**What to produce**
How many lines of the records below contain the word "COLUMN"? Answer with the number alone.
# # #
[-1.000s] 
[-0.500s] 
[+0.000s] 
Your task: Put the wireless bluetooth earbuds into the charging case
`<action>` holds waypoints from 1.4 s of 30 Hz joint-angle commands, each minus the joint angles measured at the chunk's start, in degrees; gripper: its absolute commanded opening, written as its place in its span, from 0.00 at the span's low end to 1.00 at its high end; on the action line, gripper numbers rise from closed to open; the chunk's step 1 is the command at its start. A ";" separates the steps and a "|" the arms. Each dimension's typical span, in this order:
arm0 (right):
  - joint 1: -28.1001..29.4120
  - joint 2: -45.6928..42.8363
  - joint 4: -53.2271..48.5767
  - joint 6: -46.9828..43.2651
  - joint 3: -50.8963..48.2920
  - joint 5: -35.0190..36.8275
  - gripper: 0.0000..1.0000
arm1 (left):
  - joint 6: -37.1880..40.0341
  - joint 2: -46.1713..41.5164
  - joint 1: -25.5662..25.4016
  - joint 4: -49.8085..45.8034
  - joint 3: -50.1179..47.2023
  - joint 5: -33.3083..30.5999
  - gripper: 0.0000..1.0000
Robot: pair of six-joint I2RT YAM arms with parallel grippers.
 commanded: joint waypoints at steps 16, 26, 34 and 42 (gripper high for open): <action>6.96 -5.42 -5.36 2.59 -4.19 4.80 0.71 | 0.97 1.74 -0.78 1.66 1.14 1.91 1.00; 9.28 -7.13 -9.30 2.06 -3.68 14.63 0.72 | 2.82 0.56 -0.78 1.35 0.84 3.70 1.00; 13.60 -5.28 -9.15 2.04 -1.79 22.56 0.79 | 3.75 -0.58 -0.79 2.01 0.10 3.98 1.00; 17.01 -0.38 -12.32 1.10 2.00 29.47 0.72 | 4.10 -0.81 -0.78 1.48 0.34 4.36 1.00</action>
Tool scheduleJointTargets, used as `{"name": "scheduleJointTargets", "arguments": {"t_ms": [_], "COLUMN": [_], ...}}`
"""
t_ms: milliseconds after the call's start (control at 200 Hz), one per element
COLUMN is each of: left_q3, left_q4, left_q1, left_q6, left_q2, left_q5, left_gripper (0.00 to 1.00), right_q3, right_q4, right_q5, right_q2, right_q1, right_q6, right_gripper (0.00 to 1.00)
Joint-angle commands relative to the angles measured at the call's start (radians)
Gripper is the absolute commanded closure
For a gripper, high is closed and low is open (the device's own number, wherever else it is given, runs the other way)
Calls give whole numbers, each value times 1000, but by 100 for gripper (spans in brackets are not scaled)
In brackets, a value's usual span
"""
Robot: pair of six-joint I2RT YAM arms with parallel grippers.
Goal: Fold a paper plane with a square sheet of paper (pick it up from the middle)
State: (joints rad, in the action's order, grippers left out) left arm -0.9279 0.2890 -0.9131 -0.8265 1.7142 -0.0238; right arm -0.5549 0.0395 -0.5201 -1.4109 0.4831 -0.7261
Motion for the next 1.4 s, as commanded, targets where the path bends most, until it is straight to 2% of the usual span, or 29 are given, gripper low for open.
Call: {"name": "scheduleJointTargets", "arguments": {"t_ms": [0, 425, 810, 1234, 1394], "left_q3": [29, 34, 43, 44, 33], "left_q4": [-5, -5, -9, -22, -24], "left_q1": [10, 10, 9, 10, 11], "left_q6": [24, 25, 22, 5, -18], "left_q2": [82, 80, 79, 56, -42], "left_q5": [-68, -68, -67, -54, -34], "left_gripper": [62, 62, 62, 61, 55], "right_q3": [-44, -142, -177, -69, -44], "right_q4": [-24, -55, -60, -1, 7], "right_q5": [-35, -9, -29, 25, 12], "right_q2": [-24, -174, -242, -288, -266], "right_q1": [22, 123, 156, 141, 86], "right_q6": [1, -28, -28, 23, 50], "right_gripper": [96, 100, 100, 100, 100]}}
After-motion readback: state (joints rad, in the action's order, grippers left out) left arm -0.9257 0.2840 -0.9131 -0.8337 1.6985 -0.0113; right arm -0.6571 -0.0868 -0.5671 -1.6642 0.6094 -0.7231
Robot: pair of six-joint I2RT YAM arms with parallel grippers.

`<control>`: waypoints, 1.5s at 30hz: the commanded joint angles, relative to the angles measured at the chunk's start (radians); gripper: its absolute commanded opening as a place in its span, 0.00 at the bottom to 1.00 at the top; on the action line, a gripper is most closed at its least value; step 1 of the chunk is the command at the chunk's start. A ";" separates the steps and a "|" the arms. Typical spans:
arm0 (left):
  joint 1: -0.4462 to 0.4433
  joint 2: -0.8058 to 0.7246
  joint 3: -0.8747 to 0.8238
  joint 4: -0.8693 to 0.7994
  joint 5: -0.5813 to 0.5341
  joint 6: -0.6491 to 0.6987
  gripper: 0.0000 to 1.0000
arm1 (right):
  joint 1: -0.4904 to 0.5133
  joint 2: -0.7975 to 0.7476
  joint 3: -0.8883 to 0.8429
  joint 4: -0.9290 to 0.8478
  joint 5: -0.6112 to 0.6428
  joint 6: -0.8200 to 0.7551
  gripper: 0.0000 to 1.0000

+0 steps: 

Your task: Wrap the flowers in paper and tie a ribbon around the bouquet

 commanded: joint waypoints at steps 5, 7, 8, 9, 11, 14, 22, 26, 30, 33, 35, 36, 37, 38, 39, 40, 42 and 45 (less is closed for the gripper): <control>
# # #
**Solution to the exercise**
2